A modified herpes virus, alone and in combination with radiation, has been shown to be well tolerated and effective in children with high-grade brain tumors – or gliomas – researchers at the University of Alabama at Birmingham and Children’s of Alabama have found.
The findings were presented at the Virtual American Association for Cancer Research Annual Meeting 2021 April 10-15 and published online in the New England Journal of Medicine.
Brain tumors are the most common solid tumor in children, and aggressive types such as glioblastoma have an extremely low survival rate, only 10% five years after diagnosis. Even tumors successfully treated by surgery, radiation and chemotherapy have a high recurrence rate.
“This is the first study to use a viral immunotherapy directly into the tumor of children with brain tumors, and the results indicate that the engineered herpes virus can be safely delivered into tumors located in all parts of the cerebrum in children. said Dr. Gregory Friedman, professor in the department of pediatrics at UAB who is a research scientist at UAB O’Neal Comprehensive Cancer Center and director of developmental therapies for the Alabama Center for Childhood Cancer and Blood Disorders at UAB and Children’s of Alabama. “The main findings so far are that the approach is safe and well-tolerated, and preliminary evidence of efficacy is promising.”
In the phase 1 clinical trial involving 12 patients between the ages of 7 and 18, the researchers used a modified virus known as G207, derived from the herpes virus responsible for cold sores. The virus has been genetically altered so that it only infects tumor cells. When the virus is injected into a malignant brain tumor through a catheter, it invades the tumor cells and replicates. This kills the cell and frees the offspring of the virus to hunt other tumor cells. In addition, the virus elicits a strong response from the body’s immune system, which can attack the tumor. The trial tested G207 alone and then combined with a single low dose of radiation to increase virus replication and spread through the tumor.
G207 is the product of more than 30 years of research. Dr. James Markert, who chairs the UAB Neurosurgery Department, was part of the Massachusetts General Hospital team that developed the concept of using oncolytic herpes viruses in the early 1990s. He worked on the parent virus for G207 and conducted the first clinical study of G207 at UAB. Today, the use of viral therapies for almost every type of cancer is being explored.
A second-generation virus, called M032, has been developed by Markert and associates Yancey Gillespie, professor of neurosurgery, and Dr. Richard Whitley, professor of pediatric infectious diseases, and is in clinical trials on UAB in adults with glioblastoma. UAB researcher Dr. Renee Chambers uses M032 in a study of brain tumors in dogs, which can develop tumors very similar to those in humans.
In the current study with G207, 11 out of 12 patients responded to treatment. The overall survival rate was more than double the typical rate for children with high-grade glioma.

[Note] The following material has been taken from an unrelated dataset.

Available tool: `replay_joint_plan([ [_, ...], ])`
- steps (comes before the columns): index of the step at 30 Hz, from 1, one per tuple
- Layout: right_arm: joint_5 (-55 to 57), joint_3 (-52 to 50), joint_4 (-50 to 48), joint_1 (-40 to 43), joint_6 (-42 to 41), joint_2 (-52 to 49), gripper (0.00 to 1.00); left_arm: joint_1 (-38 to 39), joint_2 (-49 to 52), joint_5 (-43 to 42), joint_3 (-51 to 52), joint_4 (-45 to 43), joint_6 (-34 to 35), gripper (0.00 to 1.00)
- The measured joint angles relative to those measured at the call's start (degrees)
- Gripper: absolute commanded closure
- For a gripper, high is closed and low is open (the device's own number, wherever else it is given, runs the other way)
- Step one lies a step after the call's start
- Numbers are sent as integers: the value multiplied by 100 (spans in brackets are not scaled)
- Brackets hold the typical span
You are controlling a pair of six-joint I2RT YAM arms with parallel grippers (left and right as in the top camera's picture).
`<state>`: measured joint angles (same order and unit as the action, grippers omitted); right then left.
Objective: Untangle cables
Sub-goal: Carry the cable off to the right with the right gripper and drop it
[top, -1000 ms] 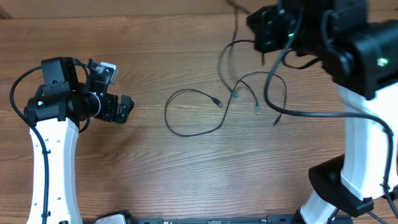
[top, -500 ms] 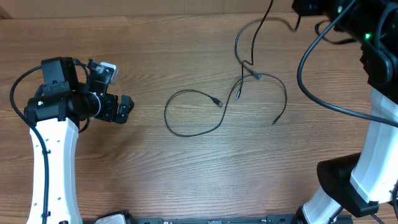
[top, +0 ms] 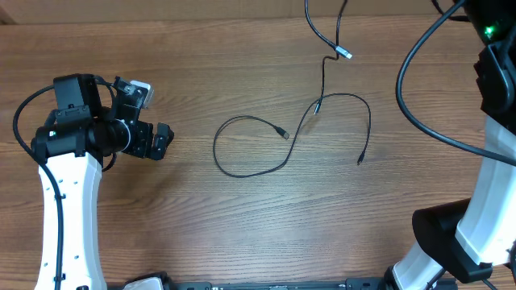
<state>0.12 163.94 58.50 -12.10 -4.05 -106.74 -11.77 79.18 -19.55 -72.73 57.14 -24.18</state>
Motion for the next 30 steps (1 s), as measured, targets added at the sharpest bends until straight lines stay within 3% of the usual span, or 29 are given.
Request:
replay_joint_plan([
  [11, 2081, -116, 133, 170, 496, 4, 96, 0, 0, 0, 0, 0, 0, 0],
  [30, 2481, -1834, 254, 1327, 946, 4, 96, 0, 0, 0, 0, 0, 0, 0],
])
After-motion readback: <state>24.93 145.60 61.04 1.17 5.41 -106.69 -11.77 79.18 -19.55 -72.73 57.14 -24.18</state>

Approximately 36% of patients have survived more than 18 months to date, exceeding the medial overall survival for newly diagnosed patients with high-grade glioma.
Friedman’s team reports that G207 alone or in combination with radiation therapy was well tolerated, with no serious side effects attributed to the treatment.
“More studies are needed; but so far, viral immunotherapy with several viruses, including the herpes virus, has shown promising results for the treatment of high-quality brain tumors in both adults and children, ”said Friedman. “We also have an ongoing clinical trial to test the safety of G207 when administered into the cerebellum, an area of the brain that has not been previously tested in adults or children, but is the most common site for its onset. Of pediatric tumors. “
Friedman said the next steps are to determine the ideal timing to treat patients and what therapies can be used with viral immunotherapy to maximize the anti-tumor immune response. Based on the encouraging Phase 1 results, he and his team are working with the Pediatric Brain Tumor Consortium to develop a multi-institutional Phase 2 study of G207 for progressive pediatric high-grade glioma, which they hope to initiate this year.
The study was supported by the Food and Drug Administration’s Orphan Products Clinical Trials Grants Program, Cannonball Kids’ Cancer Foundation, the Rally Foundation for Childhood Cancer Research, Hyundai Hope on Wheels, St. Baldrick’s Foundation and the Kaul Pediatric Research Institute. G207 was supplied by Treovir LLC.
Friedman is backed in part by contracts between UAB and Eli Lilly and Co. and Pfizer. Markert and Whitley have financial interests in Treovir. They were not involved in any aspect of the conduct or data analysis of the study.